The “Berry Pony” concept is not something anyone had on their radar – most guesses centered around gemstones, or Norse Gods and other pantheons. I also thought that maybe, in honor of the Rio Olympics, that they might have gone with something Olympic-themed – either by country, or by discipline.

I guess the “Pony” part shouldn’t have come as a complete surprise: Reeves has spent some time in the past few years building up their stable of Pony molds, including the Traditionals Newsworthy, Bouncer, the new Fell Pony, and the Classic Haflinger/New Forest Pony Mare and Foal. I am all for more and better ponies!

(Speaking of which, is a new Shetland Pony mold in the pipeline yet, Reeves? Something cute, fuzzy, and a little surly? Please?)

The Collector Club Exclusive Abdul, a Flaxen Chestnut Tobiano on the Ashquar mold, has also been taken off the table. I was a little less enthused about him anyway. It’s not the mold or the pose – I’ve seen lots of pictures of Arabian Stallions “feeling their oats”, so to speak, so I have no problems with a mold doing the same.

I’m just not that crazy about him in pinto; solid colors seem to do much more to enhance his unique silhouette.

At least, that’s what I’m telling myself. I am also annoyed that they went with pinto for the CC Special – again. Spotted releases sell better than solids, which is likely why they did it, but remember how pretty the Ashquar mold was in Gloss Bay last year, as Ganache?

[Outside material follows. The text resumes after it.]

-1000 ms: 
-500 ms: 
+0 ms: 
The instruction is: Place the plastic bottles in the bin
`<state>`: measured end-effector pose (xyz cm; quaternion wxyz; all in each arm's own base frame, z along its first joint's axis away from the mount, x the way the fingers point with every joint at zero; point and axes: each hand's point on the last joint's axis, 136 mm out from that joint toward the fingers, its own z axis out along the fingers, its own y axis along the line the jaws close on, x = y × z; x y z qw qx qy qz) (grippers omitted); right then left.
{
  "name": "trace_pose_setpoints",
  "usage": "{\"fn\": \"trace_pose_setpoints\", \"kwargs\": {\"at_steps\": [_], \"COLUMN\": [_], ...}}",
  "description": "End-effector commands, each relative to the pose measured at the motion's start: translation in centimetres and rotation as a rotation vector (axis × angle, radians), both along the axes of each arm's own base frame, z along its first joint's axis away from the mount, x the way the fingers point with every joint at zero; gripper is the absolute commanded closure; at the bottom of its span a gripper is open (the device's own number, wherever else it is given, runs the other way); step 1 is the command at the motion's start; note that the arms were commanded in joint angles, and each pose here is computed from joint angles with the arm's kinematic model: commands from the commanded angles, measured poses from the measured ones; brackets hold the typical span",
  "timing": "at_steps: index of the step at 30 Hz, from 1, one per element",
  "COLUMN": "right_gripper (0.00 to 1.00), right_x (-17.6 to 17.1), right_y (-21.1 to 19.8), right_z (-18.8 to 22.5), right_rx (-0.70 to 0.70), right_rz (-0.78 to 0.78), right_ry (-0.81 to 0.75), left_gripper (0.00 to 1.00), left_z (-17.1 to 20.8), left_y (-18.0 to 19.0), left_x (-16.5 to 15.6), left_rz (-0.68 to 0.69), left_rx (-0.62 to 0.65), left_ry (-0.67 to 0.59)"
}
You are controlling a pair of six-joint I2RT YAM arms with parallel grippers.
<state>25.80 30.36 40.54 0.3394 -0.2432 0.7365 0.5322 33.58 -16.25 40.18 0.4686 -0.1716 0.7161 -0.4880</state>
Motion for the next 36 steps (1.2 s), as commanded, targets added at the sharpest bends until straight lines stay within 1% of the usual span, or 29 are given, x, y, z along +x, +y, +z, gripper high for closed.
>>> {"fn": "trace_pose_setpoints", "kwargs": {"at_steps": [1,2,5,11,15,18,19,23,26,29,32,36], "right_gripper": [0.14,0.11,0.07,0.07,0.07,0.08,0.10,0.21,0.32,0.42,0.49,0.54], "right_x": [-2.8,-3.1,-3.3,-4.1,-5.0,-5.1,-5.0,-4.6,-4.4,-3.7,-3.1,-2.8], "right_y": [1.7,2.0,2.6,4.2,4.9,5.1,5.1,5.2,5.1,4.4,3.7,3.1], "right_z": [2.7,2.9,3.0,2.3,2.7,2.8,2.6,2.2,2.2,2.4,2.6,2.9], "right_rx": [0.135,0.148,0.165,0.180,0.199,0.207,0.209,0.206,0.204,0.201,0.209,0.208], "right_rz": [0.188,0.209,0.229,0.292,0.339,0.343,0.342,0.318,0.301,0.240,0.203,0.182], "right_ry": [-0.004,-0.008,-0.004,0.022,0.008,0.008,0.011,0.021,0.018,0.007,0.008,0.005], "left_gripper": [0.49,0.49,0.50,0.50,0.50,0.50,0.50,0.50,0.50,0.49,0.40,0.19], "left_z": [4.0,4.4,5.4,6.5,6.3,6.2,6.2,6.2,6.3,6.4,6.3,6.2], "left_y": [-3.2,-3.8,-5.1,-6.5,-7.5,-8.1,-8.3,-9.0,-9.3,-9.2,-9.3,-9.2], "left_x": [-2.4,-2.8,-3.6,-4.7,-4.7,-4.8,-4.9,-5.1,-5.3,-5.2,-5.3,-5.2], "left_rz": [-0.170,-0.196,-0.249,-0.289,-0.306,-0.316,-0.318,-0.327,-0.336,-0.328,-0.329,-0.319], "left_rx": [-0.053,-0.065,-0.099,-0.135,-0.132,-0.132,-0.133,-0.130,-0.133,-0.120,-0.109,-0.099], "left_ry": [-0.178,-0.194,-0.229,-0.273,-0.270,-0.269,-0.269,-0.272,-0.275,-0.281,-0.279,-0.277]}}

He didn’t sell out at BreyerFest, but he did not long after the leftovers were put up on the web site. So while he was not everyone’s first choice, he was a lot of people’s second. Something interesting to ponder there, I think...

Gotta get to be early tonight – I have to work early, and I have a sinus headache that probably needs more sleep than medication to fix.

Oh, and the box with the horse I bought came today: the box was very small, and very stinky. Methinks I’ll be talking about this model sooner, rather than later, and about a topic or two only vaguely related to the reason why I bought him in the first place.